In the last eight months, Walsh’s analytics team has tweaked CityScore to improve user experience. Its colors have been made compliant Americans with Disabilities Act (ADA) standards for easier reading. Each metric now has a clear definition, and all data fed into the city’s algorithm is available for download on the city’s revamped website.

“There are people who want to see these numbers, and want to see how city services are doing,” Walsh said. “Part of the launch of the new website was trying to get more people engaged. We’ve really focused on our Twitter chats and all that stuff, as far as engaging more people in government.”
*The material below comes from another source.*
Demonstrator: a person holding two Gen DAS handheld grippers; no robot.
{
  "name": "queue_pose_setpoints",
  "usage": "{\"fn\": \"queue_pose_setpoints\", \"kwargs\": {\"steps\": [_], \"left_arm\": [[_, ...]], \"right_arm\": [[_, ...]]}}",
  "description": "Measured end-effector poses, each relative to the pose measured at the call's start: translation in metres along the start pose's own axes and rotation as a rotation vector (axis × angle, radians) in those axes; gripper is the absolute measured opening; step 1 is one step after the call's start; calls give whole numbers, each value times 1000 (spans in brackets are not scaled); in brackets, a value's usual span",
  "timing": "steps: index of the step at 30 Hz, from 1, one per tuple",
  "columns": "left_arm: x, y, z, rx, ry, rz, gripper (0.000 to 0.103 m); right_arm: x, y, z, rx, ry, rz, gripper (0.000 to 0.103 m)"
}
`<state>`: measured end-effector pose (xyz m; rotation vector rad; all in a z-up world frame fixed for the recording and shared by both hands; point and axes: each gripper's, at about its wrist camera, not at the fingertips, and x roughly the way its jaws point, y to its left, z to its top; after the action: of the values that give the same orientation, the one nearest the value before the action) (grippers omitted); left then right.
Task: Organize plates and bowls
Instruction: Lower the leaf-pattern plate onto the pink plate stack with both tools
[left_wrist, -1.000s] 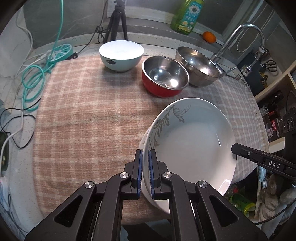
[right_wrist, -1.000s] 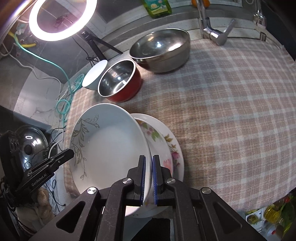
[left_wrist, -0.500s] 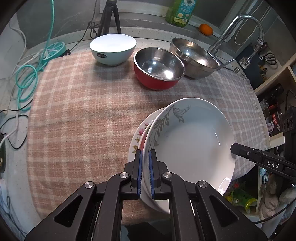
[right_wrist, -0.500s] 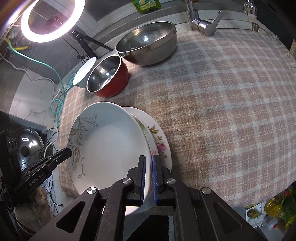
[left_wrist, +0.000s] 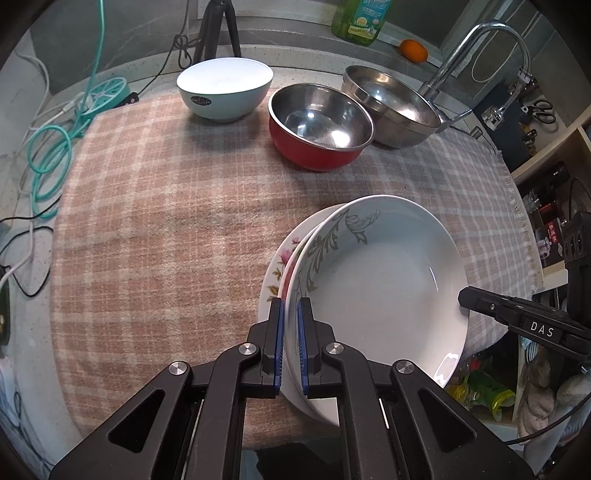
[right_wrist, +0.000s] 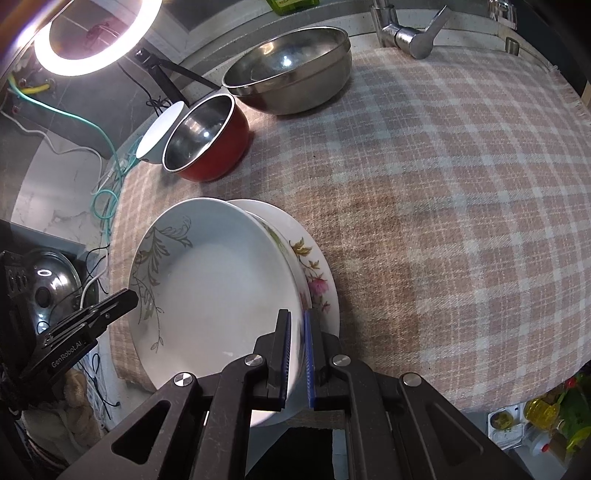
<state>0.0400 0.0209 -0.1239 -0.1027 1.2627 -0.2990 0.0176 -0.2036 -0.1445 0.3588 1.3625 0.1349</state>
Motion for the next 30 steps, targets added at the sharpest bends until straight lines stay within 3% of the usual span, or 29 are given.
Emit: {"fn": "queue_pose_setpoints", "kwargs": {"steps": [30], "left_arm": [[12, 1, 4, 25, 31, 10, 5]], "right_arm": [[6, -1, 3, -22, 13, -10, 7]]}}
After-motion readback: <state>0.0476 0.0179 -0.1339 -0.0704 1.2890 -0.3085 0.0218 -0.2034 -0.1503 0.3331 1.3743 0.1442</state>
Boston has been working with Miami, Providence, and South Bend, Indiana to develop their own versions of CityScore—now a registered trademark—with the publicly available tool-kit on GitHub. Rather than licensing the toolkit to other municipalities, Franklin-Hodge was firm on keeping it open source.

“We think open source offers a model for self-sustaining development,” he says. “We know other cities similar to Boston have technical teams, have analytics teams, and it is our hope that they will come in and make changes, make improvements, commit them back, and we’ll be able to benefit from that. The hope is that there’s a community that builds up around this, and both lowers our cost and also means we benefit from other people’s input.”

And that Fenway Park design scheme? Here to stay, Franklin-Hodge said.